[PROBLEM TO WORK ON] Please copy out every line of the data word for word.

[GIVEN INFORMATION]
>>>>>
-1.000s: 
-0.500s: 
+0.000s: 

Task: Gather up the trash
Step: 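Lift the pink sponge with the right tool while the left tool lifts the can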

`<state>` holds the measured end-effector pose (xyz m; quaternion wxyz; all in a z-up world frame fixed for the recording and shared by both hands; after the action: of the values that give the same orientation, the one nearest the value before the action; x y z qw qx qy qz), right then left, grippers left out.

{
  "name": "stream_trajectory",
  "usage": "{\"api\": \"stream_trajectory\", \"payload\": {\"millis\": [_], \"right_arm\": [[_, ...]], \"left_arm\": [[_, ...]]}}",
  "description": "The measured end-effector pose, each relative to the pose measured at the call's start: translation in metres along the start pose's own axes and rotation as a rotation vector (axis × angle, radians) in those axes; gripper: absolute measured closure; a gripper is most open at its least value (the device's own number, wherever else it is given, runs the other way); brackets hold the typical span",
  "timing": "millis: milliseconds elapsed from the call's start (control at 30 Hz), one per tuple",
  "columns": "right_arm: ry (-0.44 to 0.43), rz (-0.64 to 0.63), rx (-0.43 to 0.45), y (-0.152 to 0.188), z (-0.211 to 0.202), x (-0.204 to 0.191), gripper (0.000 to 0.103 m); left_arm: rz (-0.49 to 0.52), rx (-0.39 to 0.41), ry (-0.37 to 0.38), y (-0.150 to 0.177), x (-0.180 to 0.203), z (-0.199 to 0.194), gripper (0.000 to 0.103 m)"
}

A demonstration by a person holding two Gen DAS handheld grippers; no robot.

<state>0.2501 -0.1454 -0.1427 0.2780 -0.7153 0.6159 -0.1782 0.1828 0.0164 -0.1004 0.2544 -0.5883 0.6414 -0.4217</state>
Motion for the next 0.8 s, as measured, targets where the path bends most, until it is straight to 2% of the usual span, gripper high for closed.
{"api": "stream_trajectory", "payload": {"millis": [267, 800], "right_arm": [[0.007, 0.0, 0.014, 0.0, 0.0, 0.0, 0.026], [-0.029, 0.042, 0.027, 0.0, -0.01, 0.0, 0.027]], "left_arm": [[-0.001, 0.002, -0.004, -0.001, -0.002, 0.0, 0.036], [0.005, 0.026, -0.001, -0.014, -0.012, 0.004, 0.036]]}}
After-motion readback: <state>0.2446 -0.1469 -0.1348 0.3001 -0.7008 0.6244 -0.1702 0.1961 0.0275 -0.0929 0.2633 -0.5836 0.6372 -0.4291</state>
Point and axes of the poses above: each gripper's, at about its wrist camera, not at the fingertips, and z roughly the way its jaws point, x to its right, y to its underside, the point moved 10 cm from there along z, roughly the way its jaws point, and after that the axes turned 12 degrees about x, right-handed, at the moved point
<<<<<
[EXERCISE ANSWER]
-1.000s: 
-0.500s: 
+0.000s: 

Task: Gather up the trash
Step: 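Lift the pink sponge with the right tool while the left tool lifts the can
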
`<state>` holds the measured end-effector pose (xyz m; quaternion wxyz; all in a z-up world frame fixed for the recording and shared by both hands; after the action: of the values that give the same orientation, the one nearest the value before the action; x y z qw qx qy qz), right then left, grippers left out.

{
  "name": "stream_trajectory",
  "usage": "{\"api\": \"stream_trajectory\", \"payload\": {\"millis\": [_], \"right_arm\": [[_, ...]], \"left_arm\": [[_, ...]]}}",
  "description": "The measured end-effector pose, each relative to the pose measured at the call's start: translation in metres along the start pose's own axes and rotation as a rotation vector (axis × angle, radians) in those axes; gripper: absolute measured closure; a gripper is most open at its least value (the device's own number, wherever else it is given, runs the other way); brackets hold the typical span",
  "timing": "millis: milliseconds elapsed from the call's start (control at 30 Hz), one per tuple",
  "columns": "right_arm: ry (-0.44 to 0.43), rz (-0.64 to 0.63), rx (-0.43 to 0.45), y (-0.152 to 0.188), z (-0.211 to 0.202), x (-0.204 to 0.191), gripper (0.000 to 0.103 m); left_arm: rz (-0.49 to 0.52), rx (-0.39 to 0.41), ry (-0.37 to 0.38), y (-0.150 to 0.177), x (-0.180 to 0.203), z (-0.199 to 0.194), gripper (0.000 to 0.103 m)"
}

A demonstration by a person holding two Gen DAS handheld grippers; no robot.

<state>0.2501 -0.1454 -0.1427 0.2780 -0.7153 0.6159 -0.1782 0.1828 0.0164 -0.1004 0.2544 -0.5883 0.6414 -0.4217</state>
Motion for the next 0.8 s, as measured, targets where the path bends most, until it is straight to 2% of the usual span, gripper high for closed.
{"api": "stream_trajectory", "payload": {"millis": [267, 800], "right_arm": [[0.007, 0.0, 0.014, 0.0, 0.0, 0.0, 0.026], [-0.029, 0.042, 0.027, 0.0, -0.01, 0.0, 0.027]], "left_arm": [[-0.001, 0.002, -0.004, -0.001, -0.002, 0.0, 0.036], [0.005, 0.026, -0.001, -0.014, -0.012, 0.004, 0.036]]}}
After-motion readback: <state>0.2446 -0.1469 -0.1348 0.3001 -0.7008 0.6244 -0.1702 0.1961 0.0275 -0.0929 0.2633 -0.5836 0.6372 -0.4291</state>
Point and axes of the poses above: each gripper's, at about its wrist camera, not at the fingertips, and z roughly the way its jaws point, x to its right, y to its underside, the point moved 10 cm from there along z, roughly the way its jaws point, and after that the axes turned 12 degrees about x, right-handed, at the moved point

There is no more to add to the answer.